Bundesweit kam es am Montagabend zu Demonstrationen gegen die Corona-Schutzmaßnahmen. Bei einigen der sogenannten „Spaziergänge“, häufig nicht als Demo angemeldet, gingen Teilnehmer gewaltsam auf die Polizei los. Insgesamt wird die Teilnehmerzahl auf deutlich über 100.000 geschätzt, allein in Baden-Württemberg auf 50.000. In verschiedenen Städten, darunter in Potsdam und Greifswald, gab es Gegendemonstrationen.

Diese Demo stellte sich in Potsdam den Impfgegnern entgegen. Foto: imago/Martin Müller

Im sächsischen Lichtenstein (Landkreis Zwickau) mischten sich rund 60 gewaltbereite Leute unter die Demonstranten. Als die Polizei versuchte, ihre Identität festzustellen, wurde sie massiv angegriffen. Ein Chaot versuchte, einem Polizisten die Waffe zu entreißen. Ein Beamter wurde gebissen. Insgesamt wurden 14 Polizisten verletzt. Gegen 40 Personen wurde Anzeige unter anderem wegen gefährlicher Körperverletzung erstattet. 

In Sachsen-Anhalt und Hessen kam es bei Protesten  ebenfalls zu Ausschreitungen. Die Polizei  in Magdeburg berichtete von durchbrochenen Polizeiketten, Flaschenwürfen auf Beamte und Pyrotechnik. Nach ersten Erkenntnissen wurden aber keine Polizisten verletzt. In der Landeshauptstadt von Sachsen-Anhalt hatten sich laut Polizei etwa 2500 Menschen versammelt. Die Versammlung sei nicht angezeigt gewesen. Die Polizei in Fulda löste eine Versammlung auf, weil die „Spaziergänger“ keine Masken trugen und keine Abstände einhielten. Dabei habe ein Teilnehmer die Einsatzkräfte angegriffen und wurde festgenommen. 

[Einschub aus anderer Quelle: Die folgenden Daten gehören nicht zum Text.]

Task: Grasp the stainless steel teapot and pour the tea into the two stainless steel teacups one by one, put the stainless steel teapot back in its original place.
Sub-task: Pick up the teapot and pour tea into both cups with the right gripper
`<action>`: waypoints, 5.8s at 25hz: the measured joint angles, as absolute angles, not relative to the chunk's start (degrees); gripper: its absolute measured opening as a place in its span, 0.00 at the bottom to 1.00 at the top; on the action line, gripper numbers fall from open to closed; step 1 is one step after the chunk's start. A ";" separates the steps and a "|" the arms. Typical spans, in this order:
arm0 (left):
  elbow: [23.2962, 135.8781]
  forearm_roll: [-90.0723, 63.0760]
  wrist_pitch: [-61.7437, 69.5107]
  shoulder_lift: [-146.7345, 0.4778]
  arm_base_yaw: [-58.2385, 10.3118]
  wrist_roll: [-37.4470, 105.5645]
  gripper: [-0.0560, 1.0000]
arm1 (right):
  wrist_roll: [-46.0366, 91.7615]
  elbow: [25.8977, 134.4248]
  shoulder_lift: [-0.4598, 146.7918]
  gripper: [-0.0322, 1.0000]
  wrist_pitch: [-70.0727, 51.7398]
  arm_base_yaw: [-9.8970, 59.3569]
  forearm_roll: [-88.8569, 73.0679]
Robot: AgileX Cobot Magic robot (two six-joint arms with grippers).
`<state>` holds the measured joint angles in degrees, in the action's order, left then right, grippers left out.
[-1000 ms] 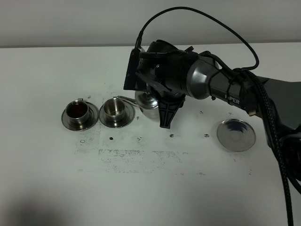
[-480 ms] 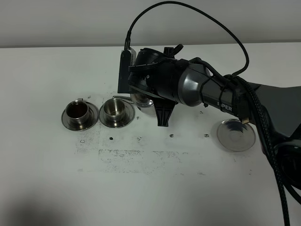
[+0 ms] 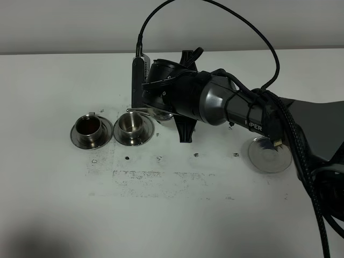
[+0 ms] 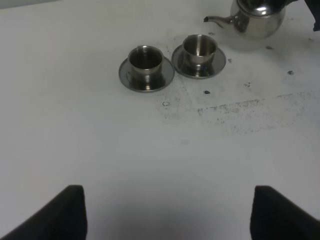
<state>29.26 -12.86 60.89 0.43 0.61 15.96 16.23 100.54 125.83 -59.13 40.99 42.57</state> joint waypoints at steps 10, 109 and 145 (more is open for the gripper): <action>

In Berlin waren  einige hundert Menschen haben bei verschiedenen Demos unterwegs. Die Polizei sprach von einem weitgehend störungsfreien Verlauf, die meisten Demonstranten hätten sich an die Corona-Auflagen wie die Maskenpflicht gehalten. Vereinzelt sei es aber zu Verstößen gekommen und in Spandau sei eine Demonstration mit rund 160 Teilnehmern daher von der Polizei aufgelöst worden.

Der größte Demonstrationszug begann laut Polizei mit knapp 400 Menschen am Alexanderplatz und zog über die Straße Unter den Linden. Dabei wurde vor dem ZDF-Hauptstadtstudio eine Kundgebung abgehalten.